Wise as a serpent, Patrick challenges the rituals of darkness during the Druid’s high holy day, trusting his God, his knowledge of nature, and the brain that God gave him.  Drawn into the crisis, Benet demonstrates faith in God and loyalty to his mentor under incredible pressure, and Macha matures into a deeper understanding of what it means to follow the true and living God.  Polland’s rich narrative provides the back story to many of the blarney tales behind the legend of St. Patrick, resulting in an account that is both historically enlightening and God-exalting.  Flame Over Tara is a great addition to a homeschool curriculum and a great family read-aloud for the month of March!

Names Matter

When we named our four boys, we were careful to discover and to ponder the meaning of the names we were considering before making a final choice.  Then, we looked at each newborn and asked ourselves if the name fit and if its meaning would be a blessing to him throughout his life.  Names matter.

In The Wonder of His Name, Nancy Leigh DeMoss has chosen thirty-two names from the list of over 350 names and titles that Scripture has related to Jesus Christ.  She has carefully explored their meaning, their scriptural and historical background, and, most importantly, their significance in revealing Jesus’ identity, his relationship to humanity, and his role in God’s redemptive plan.  Each devotional is accompanied by excerpts from hymns and inspirational quotations from a host of authors ranging from the church fathers through contemporary pastors and theologians.  Nancy Leigh completes each lesson with application questions to cement the biblical teaching.  For those interested in more in-depth study, each devotional has a corresponding message available online at http://www.ReviveOurHearts.com/wonder.

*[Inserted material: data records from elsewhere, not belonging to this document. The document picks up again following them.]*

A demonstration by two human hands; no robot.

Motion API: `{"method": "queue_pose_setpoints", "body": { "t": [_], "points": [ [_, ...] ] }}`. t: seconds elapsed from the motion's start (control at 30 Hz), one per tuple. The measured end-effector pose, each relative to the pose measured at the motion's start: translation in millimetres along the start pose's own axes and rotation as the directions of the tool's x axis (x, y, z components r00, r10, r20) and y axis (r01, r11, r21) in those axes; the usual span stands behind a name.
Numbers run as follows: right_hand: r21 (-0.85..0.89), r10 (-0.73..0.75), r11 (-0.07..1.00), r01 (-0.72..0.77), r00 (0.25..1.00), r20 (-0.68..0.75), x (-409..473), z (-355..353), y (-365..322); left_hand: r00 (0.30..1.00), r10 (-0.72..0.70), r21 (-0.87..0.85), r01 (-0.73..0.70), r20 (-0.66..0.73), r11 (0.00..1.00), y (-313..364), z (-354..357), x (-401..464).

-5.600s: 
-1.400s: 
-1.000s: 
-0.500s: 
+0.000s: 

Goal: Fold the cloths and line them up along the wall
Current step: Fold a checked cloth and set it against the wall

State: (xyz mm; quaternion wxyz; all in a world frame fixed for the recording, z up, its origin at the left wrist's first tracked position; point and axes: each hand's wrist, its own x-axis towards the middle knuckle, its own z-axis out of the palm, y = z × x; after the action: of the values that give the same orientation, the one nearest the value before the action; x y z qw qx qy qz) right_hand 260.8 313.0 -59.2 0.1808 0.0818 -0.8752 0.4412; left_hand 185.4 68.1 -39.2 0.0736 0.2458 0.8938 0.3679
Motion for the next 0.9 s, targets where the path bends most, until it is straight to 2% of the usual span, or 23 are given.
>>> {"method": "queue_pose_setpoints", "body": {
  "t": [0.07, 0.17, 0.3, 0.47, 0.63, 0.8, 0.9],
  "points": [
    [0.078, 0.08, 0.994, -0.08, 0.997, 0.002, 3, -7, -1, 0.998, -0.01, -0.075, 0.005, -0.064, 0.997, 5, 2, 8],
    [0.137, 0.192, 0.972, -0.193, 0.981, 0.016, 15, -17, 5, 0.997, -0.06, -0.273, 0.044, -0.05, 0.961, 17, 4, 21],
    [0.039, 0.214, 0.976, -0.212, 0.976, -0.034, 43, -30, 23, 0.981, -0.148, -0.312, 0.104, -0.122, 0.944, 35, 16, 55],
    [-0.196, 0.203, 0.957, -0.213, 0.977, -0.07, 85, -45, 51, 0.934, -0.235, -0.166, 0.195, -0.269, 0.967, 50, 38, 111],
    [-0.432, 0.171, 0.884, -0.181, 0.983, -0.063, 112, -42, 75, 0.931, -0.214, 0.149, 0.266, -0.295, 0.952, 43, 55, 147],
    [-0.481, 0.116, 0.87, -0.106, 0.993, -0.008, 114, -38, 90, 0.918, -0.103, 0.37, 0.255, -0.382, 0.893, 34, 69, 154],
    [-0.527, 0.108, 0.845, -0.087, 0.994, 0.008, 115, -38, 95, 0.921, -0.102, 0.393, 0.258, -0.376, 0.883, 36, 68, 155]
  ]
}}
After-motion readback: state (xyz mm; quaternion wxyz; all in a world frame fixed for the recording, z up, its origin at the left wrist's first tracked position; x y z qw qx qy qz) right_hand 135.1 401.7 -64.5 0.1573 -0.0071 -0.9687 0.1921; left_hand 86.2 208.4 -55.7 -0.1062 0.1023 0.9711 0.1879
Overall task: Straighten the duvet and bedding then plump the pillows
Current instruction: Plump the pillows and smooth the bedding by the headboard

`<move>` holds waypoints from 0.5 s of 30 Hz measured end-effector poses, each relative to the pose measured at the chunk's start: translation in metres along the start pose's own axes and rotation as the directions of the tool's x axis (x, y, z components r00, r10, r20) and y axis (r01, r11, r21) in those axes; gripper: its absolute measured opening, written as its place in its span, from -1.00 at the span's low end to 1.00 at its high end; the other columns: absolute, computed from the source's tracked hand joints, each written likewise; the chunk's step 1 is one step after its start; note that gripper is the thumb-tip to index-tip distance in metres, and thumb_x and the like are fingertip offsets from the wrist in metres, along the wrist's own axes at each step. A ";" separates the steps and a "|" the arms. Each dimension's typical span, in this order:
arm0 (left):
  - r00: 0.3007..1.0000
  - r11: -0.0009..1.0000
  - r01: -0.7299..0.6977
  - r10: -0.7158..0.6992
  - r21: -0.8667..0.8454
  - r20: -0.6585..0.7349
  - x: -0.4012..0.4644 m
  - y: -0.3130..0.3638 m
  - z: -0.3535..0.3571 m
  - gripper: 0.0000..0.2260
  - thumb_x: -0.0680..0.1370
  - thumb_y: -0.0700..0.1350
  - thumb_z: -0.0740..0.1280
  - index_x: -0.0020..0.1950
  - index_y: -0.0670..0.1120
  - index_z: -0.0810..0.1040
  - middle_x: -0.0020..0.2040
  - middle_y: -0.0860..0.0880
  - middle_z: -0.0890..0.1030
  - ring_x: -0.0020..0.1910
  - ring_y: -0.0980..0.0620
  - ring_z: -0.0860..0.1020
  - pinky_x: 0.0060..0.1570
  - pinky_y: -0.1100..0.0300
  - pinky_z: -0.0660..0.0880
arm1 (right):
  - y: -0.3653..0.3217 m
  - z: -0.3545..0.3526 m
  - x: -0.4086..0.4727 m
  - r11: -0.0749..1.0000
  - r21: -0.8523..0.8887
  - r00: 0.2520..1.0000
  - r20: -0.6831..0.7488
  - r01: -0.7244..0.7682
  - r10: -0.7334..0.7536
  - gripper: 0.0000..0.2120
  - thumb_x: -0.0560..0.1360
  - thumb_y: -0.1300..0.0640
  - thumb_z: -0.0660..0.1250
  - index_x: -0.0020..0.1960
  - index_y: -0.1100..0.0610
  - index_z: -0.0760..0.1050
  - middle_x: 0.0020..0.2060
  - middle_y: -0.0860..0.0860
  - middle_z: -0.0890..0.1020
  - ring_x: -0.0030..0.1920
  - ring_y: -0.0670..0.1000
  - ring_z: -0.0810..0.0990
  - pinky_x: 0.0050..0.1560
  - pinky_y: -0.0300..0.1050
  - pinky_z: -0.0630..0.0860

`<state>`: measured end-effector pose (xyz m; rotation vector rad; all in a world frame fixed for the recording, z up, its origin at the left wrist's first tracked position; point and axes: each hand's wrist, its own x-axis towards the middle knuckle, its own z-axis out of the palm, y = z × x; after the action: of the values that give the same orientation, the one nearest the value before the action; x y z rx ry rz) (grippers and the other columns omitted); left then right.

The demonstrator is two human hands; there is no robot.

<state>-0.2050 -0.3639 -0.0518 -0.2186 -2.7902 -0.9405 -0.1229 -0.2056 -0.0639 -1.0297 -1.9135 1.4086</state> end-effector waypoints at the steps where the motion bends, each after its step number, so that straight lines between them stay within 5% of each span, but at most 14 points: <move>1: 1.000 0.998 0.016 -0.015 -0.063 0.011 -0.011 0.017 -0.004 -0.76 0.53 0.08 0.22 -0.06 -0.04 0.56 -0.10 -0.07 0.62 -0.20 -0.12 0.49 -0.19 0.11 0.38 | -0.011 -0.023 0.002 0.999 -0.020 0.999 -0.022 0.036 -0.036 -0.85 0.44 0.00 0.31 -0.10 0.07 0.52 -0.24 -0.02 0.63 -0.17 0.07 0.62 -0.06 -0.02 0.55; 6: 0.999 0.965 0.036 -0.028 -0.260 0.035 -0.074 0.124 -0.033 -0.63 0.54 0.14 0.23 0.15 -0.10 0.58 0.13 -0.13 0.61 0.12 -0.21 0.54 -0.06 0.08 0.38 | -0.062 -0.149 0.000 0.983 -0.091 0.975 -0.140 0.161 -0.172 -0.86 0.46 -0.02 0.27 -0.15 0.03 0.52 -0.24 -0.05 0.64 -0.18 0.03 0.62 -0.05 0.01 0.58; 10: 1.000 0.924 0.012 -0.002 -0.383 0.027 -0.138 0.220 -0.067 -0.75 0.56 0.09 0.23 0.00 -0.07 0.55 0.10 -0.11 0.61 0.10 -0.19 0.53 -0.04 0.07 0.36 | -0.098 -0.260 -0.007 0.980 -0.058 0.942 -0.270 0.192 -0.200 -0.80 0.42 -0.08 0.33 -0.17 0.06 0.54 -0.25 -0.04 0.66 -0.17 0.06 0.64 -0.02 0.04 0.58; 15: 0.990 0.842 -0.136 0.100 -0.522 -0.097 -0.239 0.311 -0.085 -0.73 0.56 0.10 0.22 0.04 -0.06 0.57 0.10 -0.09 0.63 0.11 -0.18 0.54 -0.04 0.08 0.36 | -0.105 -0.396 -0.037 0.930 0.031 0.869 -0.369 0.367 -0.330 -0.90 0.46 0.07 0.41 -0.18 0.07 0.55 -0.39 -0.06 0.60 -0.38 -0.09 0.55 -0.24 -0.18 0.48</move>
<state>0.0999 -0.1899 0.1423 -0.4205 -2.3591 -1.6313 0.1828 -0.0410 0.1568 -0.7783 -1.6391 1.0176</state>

Content alone would place this thoroughly researched and skillfully written resource on my shelf as a helpful reference.  However, the calligraphy and sensitive water-color illustrations of Timothy Botts have elevated these thirty-two meditations to a place in the backpack with my Bible and study notes for times of thoughtful reflection.  The Wonder of His Name is a call to worship and a reminder that the only right response to the person and work of Jesus Christ is wonder.

This book was provided by Moody Publishers in exchange for my unbiased review.